For the data below, report how many lines contain the string "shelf" and write nothing more.
Top of Source material
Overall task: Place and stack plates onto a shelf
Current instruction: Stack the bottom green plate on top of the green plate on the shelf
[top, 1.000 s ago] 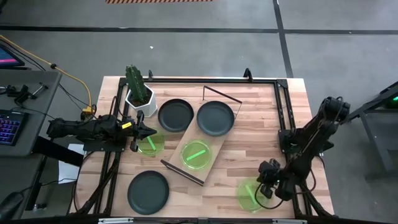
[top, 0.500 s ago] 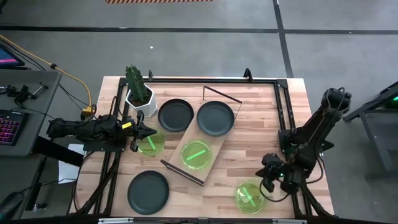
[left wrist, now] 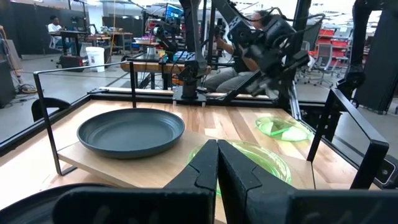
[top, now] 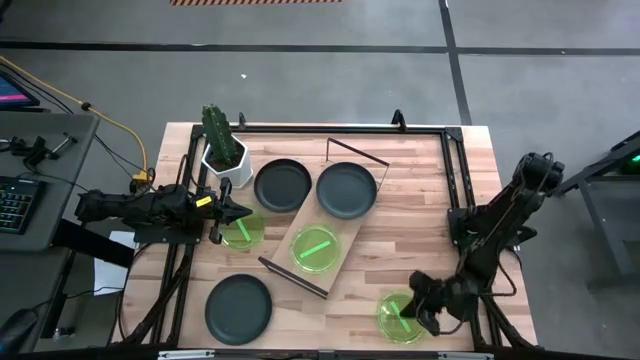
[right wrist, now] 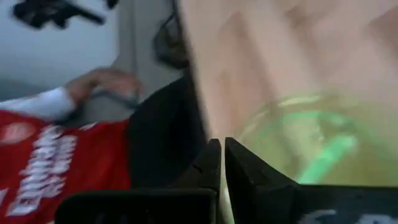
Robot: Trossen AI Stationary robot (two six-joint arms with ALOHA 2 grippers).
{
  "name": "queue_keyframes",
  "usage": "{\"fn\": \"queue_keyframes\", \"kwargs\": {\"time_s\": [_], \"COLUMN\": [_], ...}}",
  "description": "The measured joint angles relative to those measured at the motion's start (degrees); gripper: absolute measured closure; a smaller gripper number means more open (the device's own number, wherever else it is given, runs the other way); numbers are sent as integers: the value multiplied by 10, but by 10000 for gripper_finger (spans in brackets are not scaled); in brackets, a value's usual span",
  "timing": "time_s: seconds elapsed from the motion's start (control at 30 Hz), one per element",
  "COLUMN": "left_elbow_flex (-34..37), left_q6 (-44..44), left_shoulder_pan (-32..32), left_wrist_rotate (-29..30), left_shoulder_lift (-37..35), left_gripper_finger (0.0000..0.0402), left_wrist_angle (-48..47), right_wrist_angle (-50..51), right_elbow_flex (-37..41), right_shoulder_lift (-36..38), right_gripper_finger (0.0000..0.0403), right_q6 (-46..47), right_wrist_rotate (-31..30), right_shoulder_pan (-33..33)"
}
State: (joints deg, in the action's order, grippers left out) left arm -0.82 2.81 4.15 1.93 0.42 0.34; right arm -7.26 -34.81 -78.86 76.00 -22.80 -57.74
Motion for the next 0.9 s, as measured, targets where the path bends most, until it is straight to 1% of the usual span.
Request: {"fn": "queue_keyframes", "kwargs": {"time_s": [0.07,0.27,0.37,0.5,0.57,0.67,0.8,0.9], "left_elbow_flex": [0,0,0,0,0,0,0,0], "left_q6": [0,0,0,0,0,0,0,0], "left_shoulder_pan": [0,0,0,0,0,0,0,0], "left_wrist_rotate": [0,0,0,0,0,0,0,0], "left_shoulder_lift": [0,0,0,0,0,0,0,0], "left_gripper_finger": [401,401,401,401,401,402,401,401], "left_wrist_angle": [0,0,0,0,0,0,0,0], "right_wrist_angle": [-18,48,64,125,173,240,281,306], "right_elbow_flex": [-2,-27,-48,-87,-102,-115,-115,-114], "right_shoulder_lift": [-22,-118,-160,-192,-201,-200,-191,-188], "right_gripper_finger": [401,402,403,403,403,403,403,403], "right_q6": [4,62,62,53,46,35,24,21], "right_wrist_rotate": [24,126,185,213,203,150,61,19], "right_shoulder_pan": [0,25,43,66,77,97,120,138]}}
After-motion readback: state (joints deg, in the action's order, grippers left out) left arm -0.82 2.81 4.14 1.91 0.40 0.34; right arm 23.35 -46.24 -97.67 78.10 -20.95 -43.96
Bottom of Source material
■ Answer area ■
2